In [17]:
import sqlalchemy
import pandas as pd
from sqlalchemy import text

# Path to the SQLite database
sqlite_db_path = "Main_DB/zomato_DB.sqlite"
engine = sqlalchemy.create_engine(f'sqlite:///{sqlite_db_path}')

def count_rows_in_table(engine, table_name):
    with engine.connect() as conn:
        result = conn.execute(text(f"SELECT COUNT(*) FROM {table_name}"))
        row_count = result.fetchone()[0]
        print(f"Total rows in {table_name}: {row_count}")

def save_table_to_csv(engine, table_name, output_file):
    with engine.connect() as conn:
        df = pd.read_sql(f"SELECT * FROM {table_name}", conn)
        df.to_csv(output_file, index=False)
        print(f"Table {table_name} saved to {output_file}")

# Count rows
count_rows_in_table(engine, 'restaurant_dimension_table')
count_rows_in_table(engine, 'location_dimension_table')
count_rows_in_table(engine, 'fact_table')

# Save tables to CSV files
save_table_to_csv(engine, 'restaurant_dimension_table', 'restaurant_dimension_table.csv')
save_table_to_csv(engine, 'fact_table', 'fact_table.csv')


Total rows in restaurant_dimension_table: 107380
Total rows in fact_table: 107380


In [3]:
def read_config(file_path):
    try:
        with open(file_path, 'r') as file:
            config = yaml.safe_load(file)
        return config
    except Exception as e:
        logging.error(f"An error occurred while reading the config file: {e}")

In [16]:
import pandas as pd
import sqlite3
import sqlalchemy
import logging
from sklearn.model_selection import train_test_split
from sklearn.linear_model import LinearRegression
from sklearn.tree import DecisionTreeClassifier
from sklearn.metrics import mean_squared_error, mean_absolute_error, accuracy_score
import yaml
import numpy as np
from sklearn.preprocessing import LabelEncoder
import os

# Set up logging
logging.basicConfig(level=logging.INFO, format='%(asctime)s - %(levelname)s - %(message)s')
config = read_config('PA_config.yml')

def initialize_db(engine):
    """Check connection and create the database if necessary."""
    with engine.connect() as conn:
        logging.info("Database created and connected successfully.")

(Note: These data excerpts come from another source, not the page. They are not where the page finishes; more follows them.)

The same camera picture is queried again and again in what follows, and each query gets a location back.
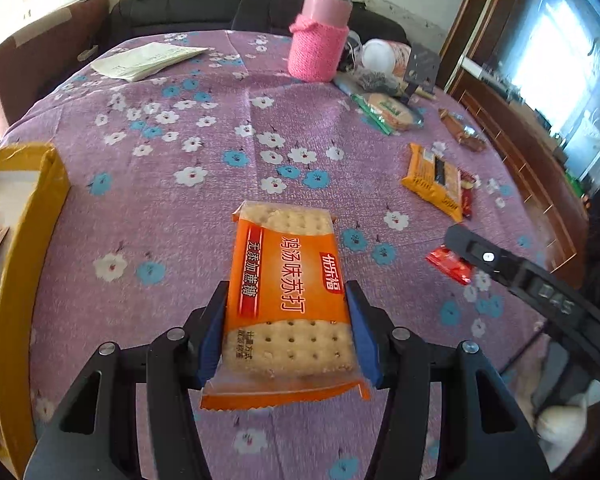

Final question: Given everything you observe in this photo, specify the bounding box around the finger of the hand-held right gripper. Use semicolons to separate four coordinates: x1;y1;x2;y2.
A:
444;223;547;307

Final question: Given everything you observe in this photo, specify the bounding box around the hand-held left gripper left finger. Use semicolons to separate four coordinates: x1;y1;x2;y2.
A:
25;280;231;480

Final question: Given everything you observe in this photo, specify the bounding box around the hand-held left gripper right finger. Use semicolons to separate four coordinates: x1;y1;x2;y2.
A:
344;280;554;480

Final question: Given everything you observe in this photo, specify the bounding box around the orange cracker packet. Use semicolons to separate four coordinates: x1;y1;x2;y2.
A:
200;200;372;411

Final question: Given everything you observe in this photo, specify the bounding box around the yellow-taped cardboard box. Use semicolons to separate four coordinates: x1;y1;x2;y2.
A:
0;143;72;479

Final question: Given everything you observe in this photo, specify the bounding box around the person's right hand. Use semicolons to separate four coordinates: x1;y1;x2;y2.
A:
535;381;600;468

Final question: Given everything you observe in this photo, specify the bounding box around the red candy wrapper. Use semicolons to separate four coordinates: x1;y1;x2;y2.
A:
425;245;474;286

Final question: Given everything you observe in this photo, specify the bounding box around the dark red candy bar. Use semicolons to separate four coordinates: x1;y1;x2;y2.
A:
459;169;481;220

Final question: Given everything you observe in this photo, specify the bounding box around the yellow snack packet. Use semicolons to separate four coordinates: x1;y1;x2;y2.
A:
401;143;465;224

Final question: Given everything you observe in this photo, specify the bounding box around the wooden cabinet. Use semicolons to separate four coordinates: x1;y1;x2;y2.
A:
437;0;600;283

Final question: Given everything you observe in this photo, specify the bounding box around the brown candy bar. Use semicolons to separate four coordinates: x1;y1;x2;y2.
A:
438;108;487;154

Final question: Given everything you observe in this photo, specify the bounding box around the green round cracker packet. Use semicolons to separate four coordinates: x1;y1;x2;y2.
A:
351;91;425;136

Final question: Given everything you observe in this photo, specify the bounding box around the purple floral tablecloth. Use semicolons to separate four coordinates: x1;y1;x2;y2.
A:
0;29;571;480

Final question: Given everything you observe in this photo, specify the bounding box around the white box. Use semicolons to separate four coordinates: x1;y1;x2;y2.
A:
457;56;491;81

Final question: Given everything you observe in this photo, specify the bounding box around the white jar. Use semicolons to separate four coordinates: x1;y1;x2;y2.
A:
362;39;412;75

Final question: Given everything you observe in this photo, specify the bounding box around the pink bottle with knitted sleeve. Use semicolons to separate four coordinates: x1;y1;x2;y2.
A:
286;0;354;84

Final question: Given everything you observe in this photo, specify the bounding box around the white paper stack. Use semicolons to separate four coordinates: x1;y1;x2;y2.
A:
91;42;210;83

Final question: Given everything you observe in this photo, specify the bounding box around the black sofa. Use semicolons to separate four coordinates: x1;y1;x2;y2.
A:
107;0;411;54

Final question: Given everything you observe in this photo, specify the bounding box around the pink chair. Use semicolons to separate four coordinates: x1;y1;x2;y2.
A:
0;0;112;134

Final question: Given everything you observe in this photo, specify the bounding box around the black cable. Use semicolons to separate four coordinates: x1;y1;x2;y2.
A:
499;327;552;377

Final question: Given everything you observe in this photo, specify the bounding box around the black metal bracket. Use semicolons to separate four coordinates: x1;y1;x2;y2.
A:
402;43;441;101

def train_linear_regression(X_train, y_train):
    """Train a Linear Regression model."""
    model = LinearRegression()
    model.fit(X_train, y_train)
    return model

def train_decision_tree(X_train, y_train, max_depth, criterion):
    """Train a Decision Tree model for classification."""
    model = DecisionTreeClassifier(max_depth=max_depth, criterion=criterion)
    model.fit(X_train, y_train)
    return model

def evaluate_regression_model(model, X_test, y_test):
    """Evaluate a regression model with Mean Squared Error and Mean Absolute Error."""
    y_pred = model.predict(X_test)
    mse = mean_squared_error(y_test, y_pred)
    mae = mean_absolute_error(y_test, y_pred)
    return mse, mae


def label_encode_categorical_features(df, categorical_columns):
    """Apply Label Encoding to categorical columns."""
    for col in categorical_columns:
        le = LabelEncoder()
        df[col] = le.fit_transform(df[col].astype(str))  # Encode categorical column
    return df  # Only return the DataFrame



def evaluate_classification_model(model, X_test, y_test):
    """Evaluate a classification model with Accuracy."""
    y_pred = model.predict(X_test)
    accuracy = accuracy_score(y_test, y_pred)
    return accuracy

def clean_data(df):
    """Clean data by replacing non-numeric values like '-' with NaN and handle missing values."""
    df.replace('-', np.nan, inplace=True)  # Replace '-' with NaN
    df.fillna(df.median(numeric_only=True), inplace=True)  # Handle missing values using median
    return df

def load_and_prepare_data(engine, table_name, selected_columns, use_numerical_only=False):
    """Load and prepare data for modeling from the database."""
    query = f"SELECT * FROM {table_name}"
    df = pd.read_sql(query, engine)

    # Clean the data
    df = clean_data(df)
    print("Available columns in DataFrame:", df.columns)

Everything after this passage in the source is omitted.